The Faculty of Health Sciences’ building on Vas street is one of the world’s most beautiful university buildings, and behind its archaic gate lies the stage of high-level health education. We talked to Edina Vajdu, the current faculty chairperson of the Students’ Union (HÖK).
Szinapszis: What best characterizes this faculty?
Edina Vajda: I think it’s the friendly, familiar atmosphere. I first felt this when I visited the 2017 open-day as a high school student. My opinion stayed the same ever since: whatever the problem may be, it’s always easy to find a helping hand.
Sz.: Students attend a wide range of training in this faculty: much like in other universities students are divided into departments. Could you tell us about this?
E. V.: We certainly have a big variety of departments, in fact, starting in 2019 a new course has started: voice, speech, and swallowing therapy. Those who are accepted to this course get to pick their specialization when they’re applying. The advantage of this is that besides preparatory subjects, they can take professional subjects in their first term.
Sz.: The students of this faculty are in almost every field, from primary and hospital care, rehabilitation, intensive care, all the way through health maintenance and protection. How does the faculty try to preserve these many values?
E. V.: Every department teaches hospital care, rehabilitation, and prevention in relation to their own fields. On the faculty level, they’re trying to preserve this by placing emphasis on all of these. I’ll list a few examples, to show how it is day to day.
In dietetics students get to master the fundamental principles of healthy nutrition, later they will study the diet therapy of different types of illnesses. Simulation rooms allow paramedic students to experience what it’s like working in an ambulance in an event of an emergency.
Simulation rooms are also useful for nurses because they get to practice and master many of their tasks. Health education and prevention are also heavily emphasized, it’s a requirement for one of our optional subjects that allows us to take part in organizing sport, and health days in primary schools.
Sz.: What role does the students’ council, and You, its’ representative have in this process?
E. V.: HÖK mainly deals with educational advocacy and helping with social problems. We’ve traditionally had a great relationship with management, this allows us to help every student find a solution to their problems, it also means that management always pays attention to our pieces of advice and ideas.
In social affairs we wear the fates of students on our shoulders, we hold a Forum before every social application, where students get a chance to ask and get answers to all their personal questions. We also take part in many faculty events and help the organizers run it smoothly: many of us attended Health day last Friday.
Sz.: As future professionals, students must maintain their credibility. What part does regular exercise play in this?
E. V.: I think a healthcare professional can’t maintain their credibility if they themselves don’t live a healthy lifestyle, and regular exercise is an integral part of this. This is exactly why we’re working together with the physical education division to give students many choices when it comes to sports activities. In terms of this, aside from the regular lessons (like Zumba, aerobic, volleyball, handball amongst others), students can apply for hiking, this allows them to move outside, in the fresh air.

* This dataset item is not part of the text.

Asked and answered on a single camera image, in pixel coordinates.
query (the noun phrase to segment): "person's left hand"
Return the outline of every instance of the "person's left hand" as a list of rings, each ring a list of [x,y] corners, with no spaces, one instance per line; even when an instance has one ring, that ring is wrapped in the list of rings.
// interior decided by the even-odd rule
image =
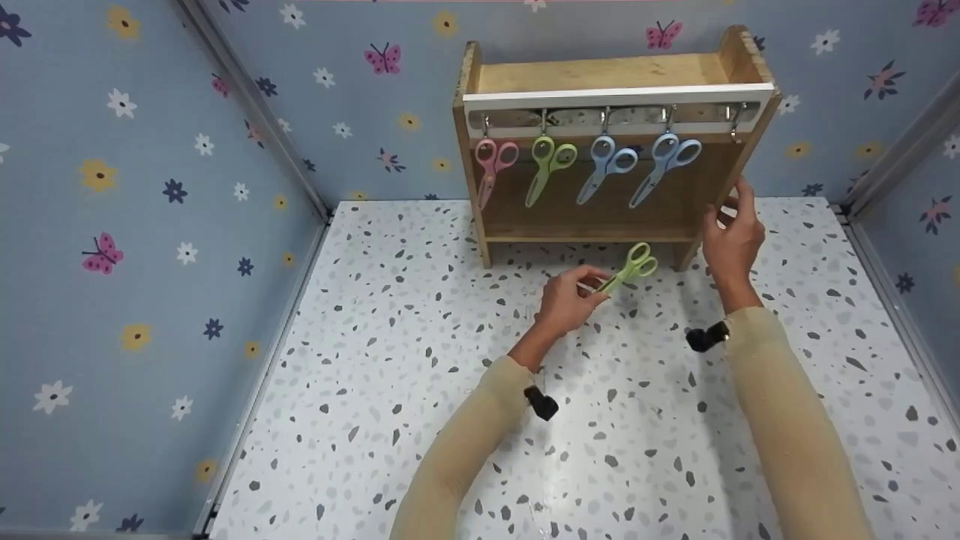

Sz.: Unfortunately, especially older doctors are under the impression, that only doctors are true healers, that nurses and representatives of health sciences only play a subservient role in the process of healing. Even though we all feel this statement is false, what stands against this sentiment?
E. V.: Sadly, this attitude still occurs in some cases, however, nowadays it seems like there are fewer and fewer doctors like this. On one of our recent practical courses we talked about this with many workers, they feel that there are much fewer people who think like this, especially amongst recently graduated doctors. Today doctors think of health science professionals as teammates, they also admit that they wouldn’t be able to do everything that a patient requires on their own. For healthcare professionals to stick around they need to be paid properly, and they need to be appreciated as well.